Saturday, June 4, 2016

The Belmont Report was published in 1978, goddammit!

Bioethicists Barron Lerner and Arthur Caplan have published a nice essay about using history to make better decisions today. I will comment on their main points in a separate post, but I want to address separately the authors’ repetition of a common error: the suggestion that the Belmont Report was published in 1979.

The Belmont Report was published in 1978, goddammit!

[Barron H. Lerner and Arthur L. Caplan, “Judging the Past: How History Should Inform Bioethics,” Annals of Internal Medicine 164, no. 8 (April 19, 2016): 553–57, doi:10.7326/M15–2642.



Here’s the mistake as it appears in the essay:

The public outcry over the revelations about the Tuskegee syphilis study was next, thanks to a 1972 newspaper exposé. This scandal led to the establishment of the National Commission for the Protection of Human Subjects of Biomedical and Behavioral Research, which issued the famous Belmont Report in 1979 and the 3 following ethical principles designed to prevent future calamities: respect for persons, beneficence, and justice.

In fact, the National Commission did not issue any documents in 1979, for it went out of existence in October 1978:



A month prior to its disbandment, on 30 September 1978, the Commission had formally transmitted the report to the president and other officials:



The Government Printing Office published the report, including the letters of transmittal, as DHEW Publication No. (OS) 78–0012:



What do you suppose that “78” stands for?

On 18 April 1979, nearly seven months after the transmittal, the Department of Health, Education, and Welfare published the Belmont Report in the Federal Register and solicited public comment. And it has been reprinted in many places since.

If scholars wish to cite the Federal Register version for convenience, that’s fine, but they still need to indicate the original date of publication. Here’s the APA style folks on the subject:

If you are citing something that has been republished or reprinted, the entry in the reference list should use the date of the version you read. At the end, append the date of the original work or the source of the reprint (see Examples 21 and 26, pp. 203–204, for details on how to format the reference). In text, cite both dates: first the original version, then the version you read, separated by a slash (Freud, 1900/1953).

Freud died in 1939, so citing something he wrote to 1953 alone would be silly. As silly as saying that a commission that folded in 1978 issued a report in 1979.

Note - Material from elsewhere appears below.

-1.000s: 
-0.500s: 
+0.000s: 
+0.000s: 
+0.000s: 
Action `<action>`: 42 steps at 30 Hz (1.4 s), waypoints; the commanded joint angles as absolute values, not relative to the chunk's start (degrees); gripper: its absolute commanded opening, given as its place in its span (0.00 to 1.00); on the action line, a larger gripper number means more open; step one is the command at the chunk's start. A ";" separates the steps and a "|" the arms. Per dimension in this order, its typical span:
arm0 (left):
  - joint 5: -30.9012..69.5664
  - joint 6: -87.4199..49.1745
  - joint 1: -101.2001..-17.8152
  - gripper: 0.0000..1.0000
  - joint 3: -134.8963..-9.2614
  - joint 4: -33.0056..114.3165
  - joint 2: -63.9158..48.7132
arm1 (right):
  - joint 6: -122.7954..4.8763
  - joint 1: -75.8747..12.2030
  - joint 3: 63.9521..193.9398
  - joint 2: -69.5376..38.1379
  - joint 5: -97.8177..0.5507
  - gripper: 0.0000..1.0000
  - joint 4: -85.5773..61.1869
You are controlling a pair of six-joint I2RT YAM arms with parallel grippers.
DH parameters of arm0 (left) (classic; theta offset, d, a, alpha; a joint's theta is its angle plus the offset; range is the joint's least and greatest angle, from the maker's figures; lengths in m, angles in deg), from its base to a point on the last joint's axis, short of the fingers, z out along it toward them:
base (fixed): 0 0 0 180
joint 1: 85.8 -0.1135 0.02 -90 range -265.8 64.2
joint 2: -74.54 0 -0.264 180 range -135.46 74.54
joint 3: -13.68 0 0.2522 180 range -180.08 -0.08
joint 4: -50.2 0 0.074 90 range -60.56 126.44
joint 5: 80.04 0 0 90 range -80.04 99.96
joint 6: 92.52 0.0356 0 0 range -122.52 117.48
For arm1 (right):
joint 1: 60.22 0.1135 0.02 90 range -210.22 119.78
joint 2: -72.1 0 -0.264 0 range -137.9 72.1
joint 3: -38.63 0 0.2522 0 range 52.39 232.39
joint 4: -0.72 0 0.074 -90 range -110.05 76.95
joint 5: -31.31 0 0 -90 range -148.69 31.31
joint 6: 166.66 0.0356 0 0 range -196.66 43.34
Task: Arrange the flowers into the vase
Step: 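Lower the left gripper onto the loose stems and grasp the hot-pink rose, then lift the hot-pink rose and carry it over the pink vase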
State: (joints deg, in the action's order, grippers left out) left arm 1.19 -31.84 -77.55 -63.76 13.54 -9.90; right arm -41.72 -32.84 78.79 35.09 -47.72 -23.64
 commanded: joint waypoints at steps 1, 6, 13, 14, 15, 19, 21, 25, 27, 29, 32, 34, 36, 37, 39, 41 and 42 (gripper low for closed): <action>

Citing Medicine, 2nd edition, which is the official style guide for the Annals of Internal Medicine is less clear, but it does give this example for a book first published in 1932 and reprinted in 1960:

Herrick CJ. The thinking machine. 2nd ed. Chicago: University of Chicago Press; 1960, c1932. 372 p. (Chicago reprint series).

Citing that work to 1960 alone would mislead readers.

The gap between 1978 and 1979 is less substantial, but it still matters. DHEW issued draft regulations, based in part on the report, on 14 August 1979. Doing so just 10 months after the release of the report was hasty enough. Doing so just four months after (as those who cite the report to April 1979 are implying) would have been insane. History is more than names and dates, but names and dates do matter.

The Belmont Report was published in 1978, goddammit!

PS. The Lerner and Caplan essay includes another chronological howler:

Students also learn about the efforts to address past abuses, such as the publication of the Belmont Report in 1979 and the establishment of institutional review boards by U.S. federal law in 1991.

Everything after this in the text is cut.